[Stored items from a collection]
========================================

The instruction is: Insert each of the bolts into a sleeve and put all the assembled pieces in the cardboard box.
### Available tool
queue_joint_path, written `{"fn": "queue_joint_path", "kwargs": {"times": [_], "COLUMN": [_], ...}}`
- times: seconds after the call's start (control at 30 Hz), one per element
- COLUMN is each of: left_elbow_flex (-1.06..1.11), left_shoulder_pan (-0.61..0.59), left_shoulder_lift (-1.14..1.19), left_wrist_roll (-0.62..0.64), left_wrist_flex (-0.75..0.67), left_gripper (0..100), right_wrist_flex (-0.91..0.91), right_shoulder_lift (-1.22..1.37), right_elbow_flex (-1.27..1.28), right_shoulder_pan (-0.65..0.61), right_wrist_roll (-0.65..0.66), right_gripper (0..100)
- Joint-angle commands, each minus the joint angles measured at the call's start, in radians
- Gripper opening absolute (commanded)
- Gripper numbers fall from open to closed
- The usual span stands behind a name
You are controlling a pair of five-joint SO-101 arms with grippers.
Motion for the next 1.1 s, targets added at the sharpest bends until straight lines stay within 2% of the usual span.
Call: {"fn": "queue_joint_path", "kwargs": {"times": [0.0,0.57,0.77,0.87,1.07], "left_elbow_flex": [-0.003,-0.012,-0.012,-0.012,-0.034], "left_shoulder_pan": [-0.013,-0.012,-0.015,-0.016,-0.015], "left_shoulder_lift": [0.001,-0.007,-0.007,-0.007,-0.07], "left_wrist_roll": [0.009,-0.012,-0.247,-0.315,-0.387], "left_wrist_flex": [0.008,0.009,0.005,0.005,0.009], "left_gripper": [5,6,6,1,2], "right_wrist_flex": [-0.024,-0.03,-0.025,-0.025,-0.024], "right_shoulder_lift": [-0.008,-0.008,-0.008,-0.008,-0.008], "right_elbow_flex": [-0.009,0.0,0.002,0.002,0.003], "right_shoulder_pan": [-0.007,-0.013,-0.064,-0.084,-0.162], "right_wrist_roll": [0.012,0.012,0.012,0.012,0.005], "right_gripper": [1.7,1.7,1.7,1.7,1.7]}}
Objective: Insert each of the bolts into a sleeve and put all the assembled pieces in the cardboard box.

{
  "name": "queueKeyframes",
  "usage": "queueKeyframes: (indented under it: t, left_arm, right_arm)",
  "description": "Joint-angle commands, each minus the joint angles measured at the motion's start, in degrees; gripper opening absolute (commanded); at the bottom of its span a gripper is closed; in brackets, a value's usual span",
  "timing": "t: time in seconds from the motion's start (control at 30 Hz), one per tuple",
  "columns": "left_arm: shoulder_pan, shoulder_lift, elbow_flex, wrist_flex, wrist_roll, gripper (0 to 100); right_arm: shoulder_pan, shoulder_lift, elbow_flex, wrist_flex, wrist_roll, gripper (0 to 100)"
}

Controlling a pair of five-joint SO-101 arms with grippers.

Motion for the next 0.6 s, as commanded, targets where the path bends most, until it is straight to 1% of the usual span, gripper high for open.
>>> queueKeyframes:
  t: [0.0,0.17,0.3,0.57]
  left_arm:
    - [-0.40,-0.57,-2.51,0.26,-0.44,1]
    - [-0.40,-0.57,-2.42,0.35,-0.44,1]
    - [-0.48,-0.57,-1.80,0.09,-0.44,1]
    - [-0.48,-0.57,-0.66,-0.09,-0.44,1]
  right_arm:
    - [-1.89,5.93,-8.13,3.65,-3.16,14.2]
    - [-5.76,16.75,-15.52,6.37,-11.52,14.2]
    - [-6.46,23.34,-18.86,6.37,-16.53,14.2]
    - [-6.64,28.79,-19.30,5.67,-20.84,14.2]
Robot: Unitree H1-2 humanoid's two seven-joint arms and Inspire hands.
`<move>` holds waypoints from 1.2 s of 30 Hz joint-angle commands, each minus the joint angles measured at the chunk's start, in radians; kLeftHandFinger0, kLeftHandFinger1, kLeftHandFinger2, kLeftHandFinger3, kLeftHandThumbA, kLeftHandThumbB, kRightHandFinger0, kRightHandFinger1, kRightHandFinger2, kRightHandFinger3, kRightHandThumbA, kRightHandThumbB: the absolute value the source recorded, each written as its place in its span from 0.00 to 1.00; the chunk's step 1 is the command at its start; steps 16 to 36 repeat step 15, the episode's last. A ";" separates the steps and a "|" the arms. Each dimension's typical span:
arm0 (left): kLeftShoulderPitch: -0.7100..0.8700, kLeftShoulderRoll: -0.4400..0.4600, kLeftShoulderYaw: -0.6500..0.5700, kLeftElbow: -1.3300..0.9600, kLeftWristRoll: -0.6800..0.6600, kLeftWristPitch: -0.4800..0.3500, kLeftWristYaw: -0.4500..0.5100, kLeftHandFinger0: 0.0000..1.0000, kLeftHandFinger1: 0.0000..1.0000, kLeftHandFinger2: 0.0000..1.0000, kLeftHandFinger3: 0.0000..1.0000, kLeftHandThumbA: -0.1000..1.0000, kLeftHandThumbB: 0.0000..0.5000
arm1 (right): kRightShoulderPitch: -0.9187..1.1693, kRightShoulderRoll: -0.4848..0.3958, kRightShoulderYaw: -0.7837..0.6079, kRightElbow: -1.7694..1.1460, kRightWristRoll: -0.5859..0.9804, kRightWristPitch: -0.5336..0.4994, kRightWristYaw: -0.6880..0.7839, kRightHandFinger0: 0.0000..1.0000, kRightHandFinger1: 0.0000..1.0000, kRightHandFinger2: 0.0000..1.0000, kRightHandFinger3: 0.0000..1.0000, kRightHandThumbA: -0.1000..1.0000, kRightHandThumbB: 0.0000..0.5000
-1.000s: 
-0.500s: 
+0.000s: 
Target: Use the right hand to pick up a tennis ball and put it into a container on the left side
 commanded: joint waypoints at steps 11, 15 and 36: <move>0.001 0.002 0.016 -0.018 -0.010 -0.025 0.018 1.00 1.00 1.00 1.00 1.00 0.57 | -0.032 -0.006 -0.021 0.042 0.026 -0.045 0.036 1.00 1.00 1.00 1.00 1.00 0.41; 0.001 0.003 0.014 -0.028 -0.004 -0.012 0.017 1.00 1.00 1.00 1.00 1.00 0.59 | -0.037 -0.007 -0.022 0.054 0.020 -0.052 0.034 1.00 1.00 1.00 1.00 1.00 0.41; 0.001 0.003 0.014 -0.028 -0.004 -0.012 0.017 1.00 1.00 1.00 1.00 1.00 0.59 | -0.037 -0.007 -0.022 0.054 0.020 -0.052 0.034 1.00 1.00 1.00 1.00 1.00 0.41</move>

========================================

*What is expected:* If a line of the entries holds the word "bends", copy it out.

*Expected answer:*
Motion for the next 1.1 s, targets added at the sharpest bends until straight lines stay within 2% of the usual span.
Motion for the next 0.6 s, as commanded, targets where the path bends most, until it is straight to 1% of the usual span, gripper high for open.

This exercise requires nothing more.